Stored data entries

<<<<

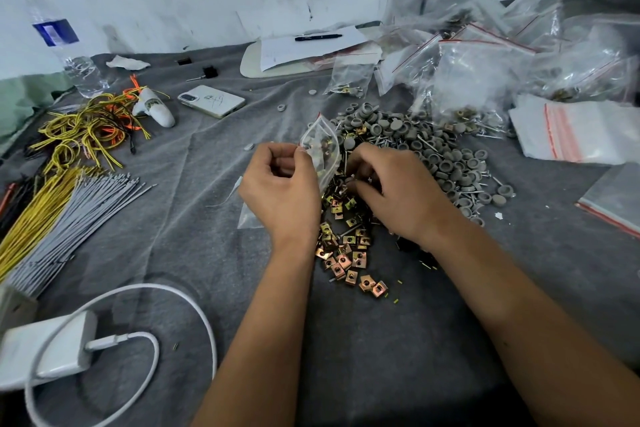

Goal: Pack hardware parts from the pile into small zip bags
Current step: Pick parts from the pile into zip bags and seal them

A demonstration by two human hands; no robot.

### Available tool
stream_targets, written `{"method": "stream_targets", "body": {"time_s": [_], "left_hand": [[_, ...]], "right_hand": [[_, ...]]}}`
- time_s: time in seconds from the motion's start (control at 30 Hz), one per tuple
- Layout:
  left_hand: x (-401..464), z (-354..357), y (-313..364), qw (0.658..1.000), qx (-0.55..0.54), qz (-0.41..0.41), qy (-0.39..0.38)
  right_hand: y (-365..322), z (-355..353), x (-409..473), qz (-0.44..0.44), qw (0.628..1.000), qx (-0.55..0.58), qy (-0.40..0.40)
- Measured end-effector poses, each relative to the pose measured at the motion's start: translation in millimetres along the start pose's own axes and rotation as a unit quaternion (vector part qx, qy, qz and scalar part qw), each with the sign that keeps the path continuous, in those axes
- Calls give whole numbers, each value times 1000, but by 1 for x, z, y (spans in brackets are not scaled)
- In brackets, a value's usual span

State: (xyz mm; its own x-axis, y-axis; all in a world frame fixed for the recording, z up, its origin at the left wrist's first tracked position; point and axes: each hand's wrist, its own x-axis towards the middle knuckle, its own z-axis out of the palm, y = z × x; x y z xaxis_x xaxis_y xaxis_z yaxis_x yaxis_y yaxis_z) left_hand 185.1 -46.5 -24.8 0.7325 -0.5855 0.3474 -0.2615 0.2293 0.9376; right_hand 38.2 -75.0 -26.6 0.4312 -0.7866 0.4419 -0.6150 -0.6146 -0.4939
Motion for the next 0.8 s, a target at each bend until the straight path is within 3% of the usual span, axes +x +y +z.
{"method": "stream_targets", "body": {"time_s": [0.33,0.47,0.63,0.8], "left_hand": [[0,0,0,1000,-10,-2,-1],[-1,1,-1,1000,0,-1,-8],[-1,1,-1,999,22,12,-30],[-1,1,-1,999,22,15,-24]], "right_hand": [[-10,6,1,-62,979,-149,-127],[-10,7,-1,-64,978,-140,-142],[-8,-1,0,-1,999,12,-51],[-4,1,1,-51,989,-67,-121]]}}
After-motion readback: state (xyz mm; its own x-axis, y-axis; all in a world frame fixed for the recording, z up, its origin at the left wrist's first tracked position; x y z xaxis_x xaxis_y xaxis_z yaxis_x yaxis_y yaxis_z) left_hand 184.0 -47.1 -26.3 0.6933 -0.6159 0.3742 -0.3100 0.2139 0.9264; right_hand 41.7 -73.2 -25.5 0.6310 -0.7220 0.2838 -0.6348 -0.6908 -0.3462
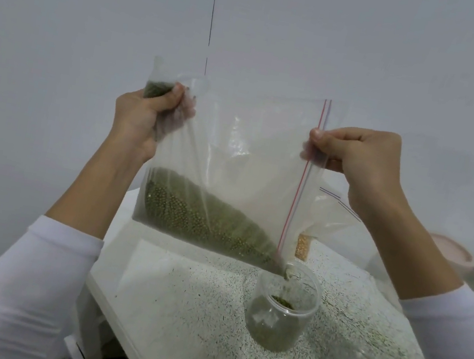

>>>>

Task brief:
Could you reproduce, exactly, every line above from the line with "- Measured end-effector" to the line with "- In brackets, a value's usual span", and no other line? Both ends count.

Reply to the task:
- Measured end-effector poses, each relative to the pose measured at the motion's start: translation in millimetres along the start pose's own axes and rotation as a unit quaternion (vector part qx, qy, qz and scalar part qw), each with the sign that keeps the path continuous, in those axes
- Calls give whole numbers, each value times 1000, but by 1 for x, z, y (spans in brackets are not scaled)
- In brackets, a value's usual span

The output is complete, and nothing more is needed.